Document N-way collision convergence problem for investigation

This commit is contained in:
Steve Yegge
2025-10-28 18:24:00 -07:00
parent aab5be6fb1
commit f384fb239e

View File

@@ -0,0 +1,95 @@
# N-Way Collision Convergence Problem
## Summary
The current collision resolution implementation (`--resolve-collisions`) works correctly for 2-way collisions but **does not converge** for 3-way (and by extension N-way) collisions. This is a critical limitation for parallel worker scenarios where multiple agents file issues simultaneously.
## Test Evidence
`TestThreeCloneCollision` in `beads_twoclone_test.go` demonstrates the problem with 3 clones creating the same issue ID (`test-1`) with different content.
### Observed Behavior
**Sync Order A→B→C:**
- Clone A: 0 issues (empty database after final pull)

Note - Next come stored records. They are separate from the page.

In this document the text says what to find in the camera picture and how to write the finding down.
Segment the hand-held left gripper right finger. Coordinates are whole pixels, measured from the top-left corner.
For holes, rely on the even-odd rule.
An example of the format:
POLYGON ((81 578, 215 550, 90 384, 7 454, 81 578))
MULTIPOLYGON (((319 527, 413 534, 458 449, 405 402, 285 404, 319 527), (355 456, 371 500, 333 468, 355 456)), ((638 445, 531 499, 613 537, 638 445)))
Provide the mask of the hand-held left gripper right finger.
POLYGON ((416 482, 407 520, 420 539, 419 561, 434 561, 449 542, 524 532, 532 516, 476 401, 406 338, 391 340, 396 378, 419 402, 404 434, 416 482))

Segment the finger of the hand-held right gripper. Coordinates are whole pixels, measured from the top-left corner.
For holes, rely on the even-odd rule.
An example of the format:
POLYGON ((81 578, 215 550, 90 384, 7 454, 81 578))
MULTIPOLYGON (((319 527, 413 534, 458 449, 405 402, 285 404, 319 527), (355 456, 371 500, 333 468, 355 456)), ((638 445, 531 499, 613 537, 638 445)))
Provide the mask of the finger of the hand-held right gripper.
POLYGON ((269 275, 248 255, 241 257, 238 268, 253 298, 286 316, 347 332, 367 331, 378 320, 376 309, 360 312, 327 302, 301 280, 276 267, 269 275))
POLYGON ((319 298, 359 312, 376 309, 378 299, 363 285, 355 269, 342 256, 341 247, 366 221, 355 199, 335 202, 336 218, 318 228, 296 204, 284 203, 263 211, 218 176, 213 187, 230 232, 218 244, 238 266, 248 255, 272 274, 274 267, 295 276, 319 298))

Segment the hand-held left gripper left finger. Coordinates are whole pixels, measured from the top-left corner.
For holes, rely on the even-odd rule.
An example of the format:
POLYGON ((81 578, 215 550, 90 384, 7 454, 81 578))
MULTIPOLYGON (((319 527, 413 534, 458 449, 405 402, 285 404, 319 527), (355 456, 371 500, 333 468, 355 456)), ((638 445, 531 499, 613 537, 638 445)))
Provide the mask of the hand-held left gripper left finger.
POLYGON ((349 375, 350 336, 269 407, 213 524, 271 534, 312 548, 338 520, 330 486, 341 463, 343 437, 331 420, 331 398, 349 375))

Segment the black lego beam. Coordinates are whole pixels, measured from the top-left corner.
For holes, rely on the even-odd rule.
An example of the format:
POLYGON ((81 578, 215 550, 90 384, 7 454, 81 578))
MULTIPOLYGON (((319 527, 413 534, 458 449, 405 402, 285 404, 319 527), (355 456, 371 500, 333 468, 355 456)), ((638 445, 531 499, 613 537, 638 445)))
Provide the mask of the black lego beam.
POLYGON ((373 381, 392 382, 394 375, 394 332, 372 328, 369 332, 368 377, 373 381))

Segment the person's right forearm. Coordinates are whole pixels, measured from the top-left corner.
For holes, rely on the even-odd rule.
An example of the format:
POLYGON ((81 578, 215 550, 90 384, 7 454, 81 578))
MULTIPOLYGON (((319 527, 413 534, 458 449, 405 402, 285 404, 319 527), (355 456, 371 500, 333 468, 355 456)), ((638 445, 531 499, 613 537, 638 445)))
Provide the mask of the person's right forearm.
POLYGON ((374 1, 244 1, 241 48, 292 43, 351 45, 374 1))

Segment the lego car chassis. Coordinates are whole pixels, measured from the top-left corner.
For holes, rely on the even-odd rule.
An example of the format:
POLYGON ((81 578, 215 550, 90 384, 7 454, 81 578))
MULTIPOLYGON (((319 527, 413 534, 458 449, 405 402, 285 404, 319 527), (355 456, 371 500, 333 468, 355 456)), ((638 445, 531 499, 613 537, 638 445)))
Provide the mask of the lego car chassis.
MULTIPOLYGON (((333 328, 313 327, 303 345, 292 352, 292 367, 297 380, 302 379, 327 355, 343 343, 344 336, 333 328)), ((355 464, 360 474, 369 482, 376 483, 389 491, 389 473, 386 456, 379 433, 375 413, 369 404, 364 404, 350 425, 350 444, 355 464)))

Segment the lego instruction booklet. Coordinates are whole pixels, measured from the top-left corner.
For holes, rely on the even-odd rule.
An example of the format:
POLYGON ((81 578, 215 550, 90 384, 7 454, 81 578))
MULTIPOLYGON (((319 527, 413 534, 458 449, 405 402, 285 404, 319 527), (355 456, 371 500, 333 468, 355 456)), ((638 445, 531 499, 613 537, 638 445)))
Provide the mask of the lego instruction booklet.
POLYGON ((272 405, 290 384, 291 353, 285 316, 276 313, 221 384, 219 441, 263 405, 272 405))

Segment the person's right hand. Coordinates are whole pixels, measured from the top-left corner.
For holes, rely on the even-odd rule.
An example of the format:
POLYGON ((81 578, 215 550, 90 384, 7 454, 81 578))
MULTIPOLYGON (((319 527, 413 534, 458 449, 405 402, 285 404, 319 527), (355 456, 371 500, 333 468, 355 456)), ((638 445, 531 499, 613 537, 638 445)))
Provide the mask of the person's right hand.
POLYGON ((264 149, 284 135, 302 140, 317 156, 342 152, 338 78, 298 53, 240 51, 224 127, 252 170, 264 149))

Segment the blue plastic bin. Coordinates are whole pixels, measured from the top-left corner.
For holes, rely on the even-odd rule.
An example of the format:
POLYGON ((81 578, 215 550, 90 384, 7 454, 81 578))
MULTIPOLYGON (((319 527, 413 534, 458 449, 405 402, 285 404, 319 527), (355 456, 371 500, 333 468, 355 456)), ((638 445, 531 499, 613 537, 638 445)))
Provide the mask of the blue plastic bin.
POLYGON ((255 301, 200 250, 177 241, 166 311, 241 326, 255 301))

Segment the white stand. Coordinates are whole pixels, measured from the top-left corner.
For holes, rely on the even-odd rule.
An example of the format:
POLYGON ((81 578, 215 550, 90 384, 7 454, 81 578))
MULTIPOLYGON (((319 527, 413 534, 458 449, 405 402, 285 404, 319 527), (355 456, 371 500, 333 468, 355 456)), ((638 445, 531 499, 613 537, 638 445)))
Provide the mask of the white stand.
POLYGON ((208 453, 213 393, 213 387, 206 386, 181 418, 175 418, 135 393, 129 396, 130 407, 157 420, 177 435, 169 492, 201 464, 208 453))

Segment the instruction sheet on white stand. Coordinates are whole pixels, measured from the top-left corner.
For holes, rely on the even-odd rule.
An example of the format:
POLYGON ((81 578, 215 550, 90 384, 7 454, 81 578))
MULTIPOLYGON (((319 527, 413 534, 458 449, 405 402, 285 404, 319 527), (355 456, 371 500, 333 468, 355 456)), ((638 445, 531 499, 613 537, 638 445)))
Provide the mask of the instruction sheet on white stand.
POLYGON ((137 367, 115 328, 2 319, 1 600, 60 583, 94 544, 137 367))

- Clone B: 2 issues (missing "Issue from clone C")
- Clone C: 3 issues (has all issues)
**Sync Order C→A→B:**
- Clone A: 2 issues (missing "Issue from clone B")

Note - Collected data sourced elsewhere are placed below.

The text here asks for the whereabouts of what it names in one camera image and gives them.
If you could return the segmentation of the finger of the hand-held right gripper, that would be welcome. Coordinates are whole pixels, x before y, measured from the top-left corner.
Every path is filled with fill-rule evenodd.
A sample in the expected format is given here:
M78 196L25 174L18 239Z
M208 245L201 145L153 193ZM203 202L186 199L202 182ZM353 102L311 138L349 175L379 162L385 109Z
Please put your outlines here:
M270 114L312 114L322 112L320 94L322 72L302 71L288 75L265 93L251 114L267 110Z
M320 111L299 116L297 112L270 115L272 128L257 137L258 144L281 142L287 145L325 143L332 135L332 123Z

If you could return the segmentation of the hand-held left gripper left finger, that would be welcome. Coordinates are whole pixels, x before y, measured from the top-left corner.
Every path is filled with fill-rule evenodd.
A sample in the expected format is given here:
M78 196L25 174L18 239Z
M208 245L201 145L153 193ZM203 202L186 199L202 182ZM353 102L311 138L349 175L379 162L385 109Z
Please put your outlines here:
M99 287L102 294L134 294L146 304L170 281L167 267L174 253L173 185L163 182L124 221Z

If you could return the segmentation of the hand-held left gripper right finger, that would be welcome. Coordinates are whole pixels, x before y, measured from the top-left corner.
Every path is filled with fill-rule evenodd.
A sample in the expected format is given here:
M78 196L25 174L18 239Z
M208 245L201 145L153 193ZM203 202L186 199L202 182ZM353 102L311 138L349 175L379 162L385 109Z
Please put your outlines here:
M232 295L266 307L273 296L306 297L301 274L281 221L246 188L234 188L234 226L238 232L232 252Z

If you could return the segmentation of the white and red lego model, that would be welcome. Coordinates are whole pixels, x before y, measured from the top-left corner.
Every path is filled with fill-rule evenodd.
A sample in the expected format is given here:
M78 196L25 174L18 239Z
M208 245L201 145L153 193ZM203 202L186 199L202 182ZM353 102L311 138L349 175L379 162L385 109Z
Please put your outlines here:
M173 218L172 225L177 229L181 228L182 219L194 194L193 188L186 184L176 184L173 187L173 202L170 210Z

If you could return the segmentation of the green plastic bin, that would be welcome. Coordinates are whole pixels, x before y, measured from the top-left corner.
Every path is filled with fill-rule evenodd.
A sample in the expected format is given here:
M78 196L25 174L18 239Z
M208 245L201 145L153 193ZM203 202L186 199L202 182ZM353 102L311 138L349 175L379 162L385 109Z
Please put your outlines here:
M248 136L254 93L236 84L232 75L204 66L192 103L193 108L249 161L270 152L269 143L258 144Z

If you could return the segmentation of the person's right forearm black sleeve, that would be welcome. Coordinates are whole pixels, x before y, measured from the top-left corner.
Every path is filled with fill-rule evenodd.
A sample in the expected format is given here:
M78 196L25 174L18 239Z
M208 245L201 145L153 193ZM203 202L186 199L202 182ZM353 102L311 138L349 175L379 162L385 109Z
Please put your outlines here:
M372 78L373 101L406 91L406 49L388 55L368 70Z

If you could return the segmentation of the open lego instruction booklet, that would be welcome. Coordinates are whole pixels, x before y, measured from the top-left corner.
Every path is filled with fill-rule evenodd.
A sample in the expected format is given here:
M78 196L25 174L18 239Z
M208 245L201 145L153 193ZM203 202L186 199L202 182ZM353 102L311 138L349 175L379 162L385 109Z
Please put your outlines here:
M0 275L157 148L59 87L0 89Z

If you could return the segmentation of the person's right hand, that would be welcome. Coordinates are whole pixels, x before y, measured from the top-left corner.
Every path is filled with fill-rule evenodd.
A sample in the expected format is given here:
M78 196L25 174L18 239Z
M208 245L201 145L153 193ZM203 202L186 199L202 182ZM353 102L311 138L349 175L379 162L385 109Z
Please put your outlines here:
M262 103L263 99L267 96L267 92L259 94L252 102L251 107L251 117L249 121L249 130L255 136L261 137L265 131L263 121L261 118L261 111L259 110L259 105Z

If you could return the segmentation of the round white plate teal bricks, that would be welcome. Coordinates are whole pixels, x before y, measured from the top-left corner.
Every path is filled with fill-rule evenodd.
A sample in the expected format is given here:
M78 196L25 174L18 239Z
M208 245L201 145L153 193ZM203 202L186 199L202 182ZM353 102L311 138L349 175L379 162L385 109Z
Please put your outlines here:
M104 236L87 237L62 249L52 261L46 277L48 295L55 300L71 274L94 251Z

- Clone B: 3 issues (has all issues)
- Clone C: 0 issues (empty database after final pull)
**Pattern:** The middle clone in the sync order gets all issues, but the first and last clones end up with incomplete data. This behavior is **100% reproducible** across all test runs.
## Root Cause Analysis
When the third clone pulls and resolves collisions:
1. It correctly remaps its conflicting issue to a new ID (e.g., `test-1``test-3`)

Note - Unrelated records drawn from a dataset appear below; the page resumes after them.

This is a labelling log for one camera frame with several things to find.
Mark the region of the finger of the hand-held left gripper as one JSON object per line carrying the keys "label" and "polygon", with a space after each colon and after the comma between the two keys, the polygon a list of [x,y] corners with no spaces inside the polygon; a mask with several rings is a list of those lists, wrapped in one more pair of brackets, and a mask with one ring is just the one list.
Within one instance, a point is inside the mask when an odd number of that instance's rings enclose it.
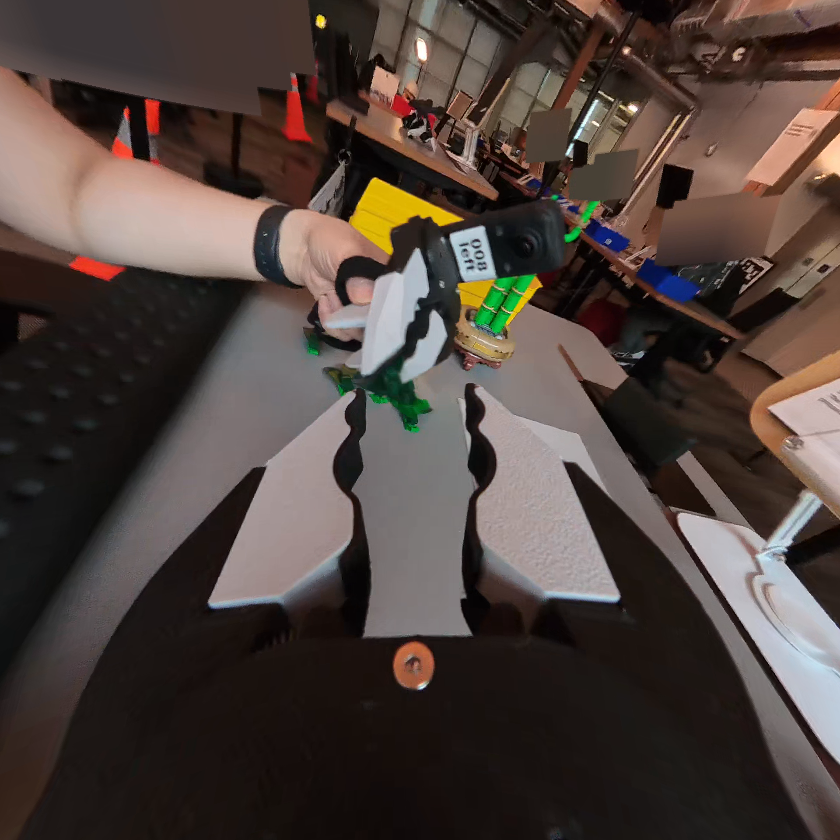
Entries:
{"label": "finger of the hand-held left gripper", "polygon": [[429,320],[425,335],[414,344],[414,350],[398,365],[398,381],[404,385],[433,369],[441,358],[450,353],[452,336],[450,324],[437,310],[428,313]]}
{"label": "finger of the hand-held left gripper", "polygon": [[426,262],[420,249],[413,250],[403,268],[389,270],[377,278],[364,323],[360,356],[363,377],[376,374],[402,350],[408,328],[429,291]]}

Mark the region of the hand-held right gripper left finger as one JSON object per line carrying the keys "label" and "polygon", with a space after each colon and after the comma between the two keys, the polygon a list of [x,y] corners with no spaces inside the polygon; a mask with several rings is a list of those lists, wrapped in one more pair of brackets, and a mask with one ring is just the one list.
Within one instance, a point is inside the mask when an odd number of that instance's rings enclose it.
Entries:
{"label": "hand-held right gripper left finger", "polygon": [[278,606],[293,626],[337,613],[363,635],[371,560],[354,488],[365,431],[366,396],[348,392],[266,462],[210,609]]}

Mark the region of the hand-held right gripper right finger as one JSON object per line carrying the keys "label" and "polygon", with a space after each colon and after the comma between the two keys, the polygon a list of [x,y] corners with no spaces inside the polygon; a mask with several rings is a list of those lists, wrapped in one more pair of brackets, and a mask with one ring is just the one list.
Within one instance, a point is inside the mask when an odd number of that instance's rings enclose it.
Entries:
{"label": "hand-held right gripper right finger", "polygon": [[480,434],[484,416],[478,399],[468,396],[479,385],[467,385],[461,415],[468,446],[468,468],[474,481],[462,549],[465,596],[462,611],[473,634],[490,612],[509,615],[515,629],[530,631],[549,605],[608,607],[620,605],[594,526],[574,487],[569,467],[575,464],[549,453],[531,460],[499,459]]}

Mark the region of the green lego leaf assembly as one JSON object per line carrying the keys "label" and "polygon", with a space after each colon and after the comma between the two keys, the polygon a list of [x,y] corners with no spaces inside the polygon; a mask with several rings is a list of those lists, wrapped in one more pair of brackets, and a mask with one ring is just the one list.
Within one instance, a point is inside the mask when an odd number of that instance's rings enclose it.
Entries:
{"label": "green lego leaf assembly", "polygon": [[416,434],[421,416],[432,412],[428,400],[417,394],[414,381],[401,379],[397,364],[388,364],[372,374],[358,373],[353,376],[353,385],[374,404],[390,405],[409,433]]}

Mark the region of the lego instruction booklet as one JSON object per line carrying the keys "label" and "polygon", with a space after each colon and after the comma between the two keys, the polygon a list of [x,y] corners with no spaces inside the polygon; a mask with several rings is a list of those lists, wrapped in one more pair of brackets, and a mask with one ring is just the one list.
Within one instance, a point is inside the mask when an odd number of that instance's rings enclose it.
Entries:
{"label": "lego instruction booklet", "polygon": [[468,396],[476,397],[484,416],[480,434],[493,447],[499,459],[523,457],[531,460],[552,457],[580,467],[604,492],[606,485],[580,435],[517,415],[486,388],[478,386]]}

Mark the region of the person's left forearm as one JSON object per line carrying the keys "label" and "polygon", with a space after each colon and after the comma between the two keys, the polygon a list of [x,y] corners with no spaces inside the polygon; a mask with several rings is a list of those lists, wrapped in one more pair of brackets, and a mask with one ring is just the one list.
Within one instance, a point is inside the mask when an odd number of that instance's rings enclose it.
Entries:
{"label": "person's left forearm", "polygon": [[55,249],[190,277],[261,280],[261,205],[109,153],[1,70],[1,217]]}

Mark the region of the green lego bamboo model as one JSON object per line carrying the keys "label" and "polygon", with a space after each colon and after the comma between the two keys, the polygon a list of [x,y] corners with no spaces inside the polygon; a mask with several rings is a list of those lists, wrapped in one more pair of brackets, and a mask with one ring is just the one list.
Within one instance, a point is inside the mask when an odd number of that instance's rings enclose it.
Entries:
{"label": "green lego bamboo model", "polygon": [[540,279],[562,267],[567,245],[581,233],[567,225],[564,213],[575,214],[584,225],[596,205],[589,202],[583,211],[572,211],[567,199],[540,198],[453,226],[449,240],[460,284],[492,281],[478,309],[460,301],[455,346],[465,370],[477,364],[497,369],[512,357],[516,343],[511,323],[516,317],[508,307],[522,298],[532,277]]}

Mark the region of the person's left hand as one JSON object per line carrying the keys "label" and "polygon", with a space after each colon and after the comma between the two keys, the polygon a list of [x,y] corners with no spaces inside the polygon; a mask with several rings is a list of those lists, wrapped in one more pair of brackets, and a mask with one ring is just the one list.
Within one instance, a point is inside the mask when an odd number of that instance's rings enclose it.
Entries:
{"label": "person's left hand", "polygon": [[365,257],[385,265],[389,256],[348,223],[306,209],[291,211],[280,226],[279,259],[286,278],[306,288],[324,319],[343,306],[334,289],[346,259]]}

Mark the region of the blue storage bin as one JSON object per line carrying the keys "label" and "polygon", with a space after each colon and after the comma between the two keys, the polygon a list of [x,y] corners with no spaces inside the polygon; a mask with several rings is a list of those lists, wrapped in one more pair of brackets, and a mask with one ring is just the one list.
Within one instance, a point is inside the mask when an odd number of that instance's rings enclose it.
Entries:
{"label": "blue storage bin", "polygon": [[651,259],[646,259],[636,270],[636,277],[658,294],[678,303],[691,301],[700,294],[696,282],[673,273],[668,267],[656,265]]}
{"label": "blue storage bin", "polygon": [[630,245],[630,239],[627,236],[624,236],[600,219],[590,219],[588,225],[583,228],[582,233],[594,242],[615,253],[624,252]]}

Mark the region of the yellow box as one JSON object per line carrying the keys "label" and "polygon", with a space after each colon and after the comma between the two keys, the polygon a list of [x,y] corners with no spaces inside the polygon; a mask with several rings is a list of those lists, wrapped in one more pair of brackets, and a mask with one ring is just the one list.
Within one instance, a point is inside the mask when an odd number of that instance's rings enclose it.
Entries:
{"label": "yellow box", "polygon": [[[357,203],[350,217],[350,225],[390,255],[393,252],[393,229],[404,225],[414,216],[431,218],[436,224],[442,226],[463,220],[461,215],[451,213],[447,209],[405,192],[379,178],[374,178],[371,179]],[[491,280],[459,284],[461,303],[478,309],[491,286]],[[521,299],[515,306],[508,307],[513,317],[516,317],[540,288],[542,288],[540,279],[532,277]]]}

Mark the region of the red bag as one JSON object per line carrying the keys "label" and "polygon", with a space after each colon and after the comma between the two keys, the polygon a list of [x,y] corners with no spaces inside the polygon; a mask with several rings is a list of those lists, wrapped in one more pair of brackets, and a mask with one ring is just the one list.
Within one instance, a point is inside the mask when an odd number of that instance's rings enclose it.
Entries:
{"label": "red bag", "polygon": [[576,315],[576,321],[608,349],[620,340],[626,318],[625,306],[605,298],[587,304]]}

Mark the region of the wooden desk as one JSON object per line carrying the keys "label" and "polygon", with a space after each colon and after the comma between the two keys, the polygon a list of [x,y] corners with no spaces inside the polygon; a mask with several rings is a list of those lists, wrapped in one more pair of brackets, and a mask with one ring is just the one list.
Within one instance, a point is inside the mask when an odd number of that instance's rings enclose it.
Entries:
{"label": "wooden desk", "polygon": [[328,102],[325,112],[329,119],[347,128],[355,120],[356,133],[396,153],[400,162],[412,161],[487,200],[497,200],[497,189],[477,170],[456,162],[441,146],[433,149],[426,143],[410,139],[402,121],[391,110],[371,104],[368,111],[362,113],[339,99],[333,99]]}

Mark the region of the white hanging tag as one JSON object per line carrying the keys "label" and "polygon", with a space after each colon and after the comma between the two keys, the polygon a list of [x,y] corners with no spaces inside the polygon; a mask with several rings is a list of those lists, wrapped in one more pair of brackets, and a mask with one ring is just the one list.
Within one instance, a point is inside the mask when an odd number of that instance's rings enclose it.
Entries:
{"label": "white hanging tag", "polygon": [[341,217],[349,165],[340,162],[325,183],[316,191],[308,210],[328,217]]}

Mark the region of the black wrist band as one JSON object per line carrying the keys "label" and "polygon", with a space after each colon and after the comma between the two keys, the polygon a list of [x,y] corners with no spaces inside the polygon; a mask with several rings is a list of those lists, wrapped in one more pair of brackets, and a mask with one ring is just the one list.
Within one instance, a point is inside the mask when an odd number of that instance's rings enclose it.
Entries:
{"label": "black wrist band", "polygon": [[262,280],[281,287],[300,289],[302,285],[289,279],[280,260],[280,229],[293,208],[279,203],[263,209],[254,236],[255,268]]}

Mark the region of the black white toy figure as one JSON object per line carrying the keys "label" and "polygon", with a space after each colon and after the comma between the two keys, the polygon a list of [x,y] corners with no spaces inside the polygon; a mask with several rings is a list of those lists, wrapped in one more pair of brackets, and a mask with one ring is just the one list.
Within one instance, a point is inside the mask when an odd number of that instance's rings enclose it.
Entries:
{"label": "black white toy figure", "polygon": [[408,139],[433,145],[434,126],[438,120],[439,108],[431,99],[413,99],[408,102],[408,112],[402,117],[402,127]]}

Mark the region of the black speaker box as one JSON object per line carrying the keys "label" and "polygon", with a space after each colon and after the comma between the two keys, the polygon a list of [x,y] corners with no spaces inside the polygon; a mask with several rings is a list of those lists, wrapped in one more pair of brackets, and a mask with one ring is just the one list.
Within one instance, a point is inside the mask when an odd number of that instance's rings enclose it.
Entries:
{"label": "black speaker box", "polygon": [[675,164],[664,164],[661,168],[656,206],[672,209],[677,202],[687,200],[694,174],[693,169]]}

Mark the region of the long wooden workbench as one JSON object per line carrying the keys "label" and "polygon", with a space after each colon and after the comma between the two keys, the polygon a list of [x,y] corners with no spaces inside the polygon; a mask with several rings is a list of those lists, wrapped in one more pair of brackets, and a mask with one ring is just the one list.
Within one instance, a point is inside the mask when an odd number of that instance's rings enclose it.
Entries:
{"label": "long wooden workbench", "polygon": [[646,298],[656,301],[667,309],[678,313],[681,318],[696,322],[702,325],[704,329],[726,335],[733,341],[744,340],[747,337],[744,332],[734,328],[727,320],[717,317],[697,301],[677,301],[666,296],[644,279],[639,278],[634,268],[621,254],[585,233],[585,226],[575,214],[564,213],[563,217],[570,228],[579,227],[581,229],[580,240],[601,258],[602,262],[599,267],[604,268],[604,263],[609,264],[610,268],[606,270],[608,278],[605,281],[610,282],[614,290],[622,294],[625,299],[630,302],[640,302]]}

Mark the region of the white table base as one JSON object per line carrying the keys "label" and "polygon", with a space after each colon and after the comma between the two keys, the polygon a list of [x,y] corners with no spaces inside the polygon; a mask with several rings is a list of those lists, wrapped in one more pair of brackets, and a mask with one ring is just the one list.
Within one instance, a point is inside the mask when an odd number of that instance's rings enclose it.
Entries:
{"label": "white table base", "polygon": [[839,630],[759,534],[688,511],[677,529],[814,739],[839,763]]}

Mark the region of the black perforated seat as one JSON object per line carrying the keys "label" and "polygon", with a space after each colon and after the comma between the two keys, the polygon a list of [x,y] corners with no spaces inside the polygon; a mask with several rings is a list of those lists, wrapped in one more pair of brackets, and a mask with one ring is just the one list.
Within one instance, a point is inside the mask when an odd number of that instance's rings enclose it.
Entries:
{"label": "black perforated seat", "polygon": [[1,667],[169,421],[247,281],[74,270],[3,307],[47,321],[2,350]]}

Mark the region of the round wooden side table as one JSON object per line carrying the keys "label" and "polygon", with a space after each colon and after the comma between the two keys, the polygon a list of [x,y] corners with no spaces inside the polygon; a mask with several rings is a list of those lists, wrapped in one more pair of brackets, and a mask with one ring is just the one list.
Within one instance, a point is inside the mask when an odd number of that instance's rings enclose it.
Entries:
{"label": "round wooden side table", "polygon": [[830,353],[801,371],[786,376],[765,389],[750,412],[750,424],[759,441],[804,488],[815,494],[831,513],[839,516],[838,468],[827,462],[800,459],[785,445],[790,430],[769,411],[770,406],[788,397],[811,390],[839,378],[839,352]]}

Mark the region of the white paper sheets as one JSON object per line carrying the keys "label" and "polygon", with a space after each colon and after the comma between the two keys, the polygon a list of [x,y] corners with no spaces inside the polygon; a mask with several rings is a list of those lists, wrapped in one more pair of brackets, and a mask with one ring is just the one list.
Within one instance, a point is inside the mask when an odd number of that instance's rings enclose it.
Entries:
{"label": "white paper sheets", "polygon": [[839,380],[772,404],[770,413],[791,435],[785,446],[800,459],[839,463]]}

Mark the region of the orange white striped traffic cone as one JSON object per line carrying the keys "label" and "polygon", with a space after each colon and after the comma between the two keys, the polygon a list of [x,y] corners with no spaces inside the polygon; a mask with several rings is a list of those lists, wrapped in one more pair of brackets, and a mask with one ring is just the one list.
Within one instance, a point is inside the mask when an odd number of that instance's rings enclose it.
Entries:
{"label": "orange white striped traffic cone", "polygon": [[148,98],[143,102],[144,115],[141,116],[140,99],[128,98],[111,153],[124,160],[150,161],[161,166],[158,148],[161,103]]}

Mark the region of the white paper wall sign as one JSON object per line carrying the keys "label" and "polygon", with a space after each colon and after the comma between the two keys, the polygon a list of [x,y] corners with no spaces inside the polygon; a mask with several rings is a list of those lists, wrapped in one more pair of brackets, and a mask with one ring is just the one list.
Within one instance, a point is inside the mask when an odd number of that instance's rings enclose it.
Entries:
{"label": "white paper wall sign", "polygon": [[763,187],[762,195],[783,194],[839,133],[839,111],[804,108],[747,174],[749,184]]}

2. It imports the issues from the other two clones
3. It pushes the merged state
However, when the first clone pulls this merged state:
1. The import sees new issues that collide with its local database
2. The resolution logic doesn't properly handle issues that were already remapped upstream
3. The database ends up in an inconsistent state (often empty or partially populated)
## Why This Matters
This prevents reliable N-way parallel worker scenarios:
- Multiple AI agents filing issues simultaneously
- Distributed teams working on different clones
- CI/CD systems creating issues in parallel builds
**Current workaround:** Only works reliably with 2 workers or sequential issue creation.
## What Needs To Be Fixed
### 1. Import Logic Enhancement
The `--resolve-collisions` import needs to:
- Detect when incoming issues were already remapped upstream
- Preserve the remapping chain (track `test-1``test-2``test-3`)
- Not re-remap already-remapped issues
### 2. Convergence Algorithm
Implement a proper convergence algorithm that ensures:
- All clones eventually have the same complete set of issues
- Idempotent imports (importing the same JSONL multiple times is safe)
- Transitive collision resolution (if A remaps to B, and B exists, handle gracefully)
### 3. Test Requirements
The fix should make `TestThreeCloneCollision` pass without skipping:
- All three clones must have all three issues (by title)
- Content must match across all clones (ignoring timestamps and specific ID assignments)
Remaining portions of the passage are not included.